● **Your instructions**: Pull each line containing "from" out of the data and copy it.

● **Source material**:
####################

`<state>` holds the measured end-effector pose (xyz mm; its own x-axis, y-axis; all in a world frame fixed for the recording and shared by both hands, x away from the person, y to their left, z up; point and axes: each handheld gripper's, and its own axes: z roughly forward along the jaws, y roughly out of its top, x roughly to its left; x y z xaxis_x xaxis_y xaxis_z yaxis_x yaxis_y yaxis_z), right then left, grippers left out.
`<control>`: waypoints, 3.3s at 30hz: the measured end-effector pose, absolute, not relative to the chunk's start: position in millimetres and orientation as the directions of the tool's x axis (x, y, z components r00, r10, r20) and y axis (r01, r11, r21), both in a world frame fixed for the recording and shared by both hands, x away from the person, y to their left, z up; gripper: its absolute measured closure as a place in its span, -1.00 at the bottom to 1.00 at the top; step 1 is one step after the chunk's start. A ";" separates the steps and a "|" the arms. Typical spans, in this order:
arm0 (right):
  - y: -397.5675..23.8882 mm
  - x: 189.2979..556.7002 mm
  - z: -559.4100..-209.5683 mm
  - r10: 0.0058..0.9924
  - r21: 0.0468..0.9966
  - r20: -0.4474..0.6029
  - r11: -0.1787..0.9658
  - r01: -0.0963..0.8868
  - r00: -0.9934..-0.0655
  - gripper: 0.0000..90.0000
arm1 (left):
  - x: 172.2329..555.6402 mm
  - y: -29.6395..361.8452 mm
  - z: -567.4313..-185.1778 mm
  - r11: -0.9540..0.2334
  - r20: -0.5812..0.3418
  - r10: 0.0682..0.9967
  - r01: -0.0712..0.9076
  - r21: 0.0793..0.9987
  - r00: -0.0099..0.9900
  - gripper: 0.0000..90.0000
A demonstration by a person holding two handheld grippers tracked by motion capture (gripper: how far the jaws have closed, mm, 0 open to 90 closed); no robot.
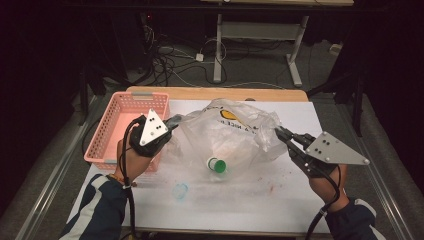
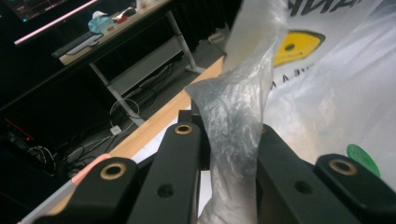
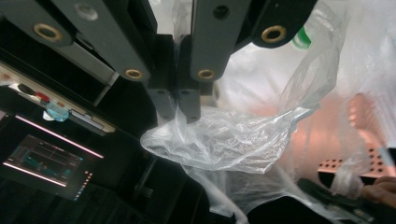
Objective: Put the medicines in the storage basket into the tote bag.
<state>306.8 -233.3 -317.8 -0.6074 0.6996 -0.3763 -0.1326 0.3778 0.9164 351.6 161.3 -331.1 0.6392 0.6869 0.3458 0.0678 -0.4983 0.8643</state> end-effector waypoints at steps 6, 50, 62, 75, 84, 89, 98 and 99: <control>-241.4 325.2 -307.0 0.719 0.914 -0.385 0.386 -0.129 -0.578 1.00 | 368.2 156.1 -325.3 -0.484 0.324 0.680 0.071 0.872 0.658 0.93; -269.4 481.2 -277.8 0.882 0.953 -0.231 0.289 0.086 -0.411 1.00 | 474.3 100.5 -286.0 -0.480 0.360 0.736 0.066 0.875 0.573 0.93; -269.2 465.0 -230.9 0.897 0.963 -0.255 0.270 -0.008 -0.361 1.00 | 469.9 109.9 -258.0 -0.441 0.366 0.775 0.027 0.897 0.515 0.93; -264.1 498.0 -266.1 0.922 0.953 -0.238 0.282 0.110 -0.307 1.00 | 490.7 89.2 -284.9 -0.450 0.351 0.796 0.093 0.888 0.493 0.53; -279.6 516.6 -284.8 0.949 0.945 -0.257 0.286 0.159 -0.181 1.00 | 482.7 89.4 -277.3 -0.367 0.316 0.862 0.056 0.929 0.397 0.04; -286.3 524.9 -291.5 0.946 0.932 -0.279 0.308 0.192 -0.162 1.00 | 477.2 94.6 -268.8 -0.350 0.316 0.873 0.027 0.936 0.372 0.00; -271.4 527.6 -289.3 0.936 0.929 -0.293 0.326 0.173 -0.194 0.74 | 478.3 85.6 -266.3 -0.417 0.361 0.825 0.037 0.908 0.434 0.46; -270.5 526.1 -288.1 0.937 0.935 -0.279 0.315 0.165 -0.210 0.61 | 479.4 85.4 -267.6 -0.426 0.365 0.820 0.044 0.904 0.441 0.50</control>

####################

● **Solution**:
`<state>` holds the measured end-effector pose (xyz mm; its own x-axis, y-axis; all in a world frame fixed for the recording and shared by both hands, x away from the person, y to their left, z up; point and axes: each handheld gripper's, and its own axes: z roughly forward along the jaws, y roughly out of its top, x roughly to its left; x y z xaxis_x xaxis_y xaxis_z yaxis_x yaxis_y yaxis_z), right then left, grippers left out.
`<control>`: waypoints, 3.3s at 30hz: the measured end-effector pose, absolute, not relative to the chunk's start: position in millimetres and orientation as the directions of the tool's x axis (x, y, z components r00, r10, r20) and y axis (r01, r11, r21), both in a world frame fixed for the recording and shared by both hands, x away from the person, y to their left, z up; gripper: its absolute measured closure as a place in its span, -1.00 at the bottom to 1.00 at the top; step 1 is one step after the chunk's start. A ";" separates the steps and a "|" the arms. Typical spans, in this order:

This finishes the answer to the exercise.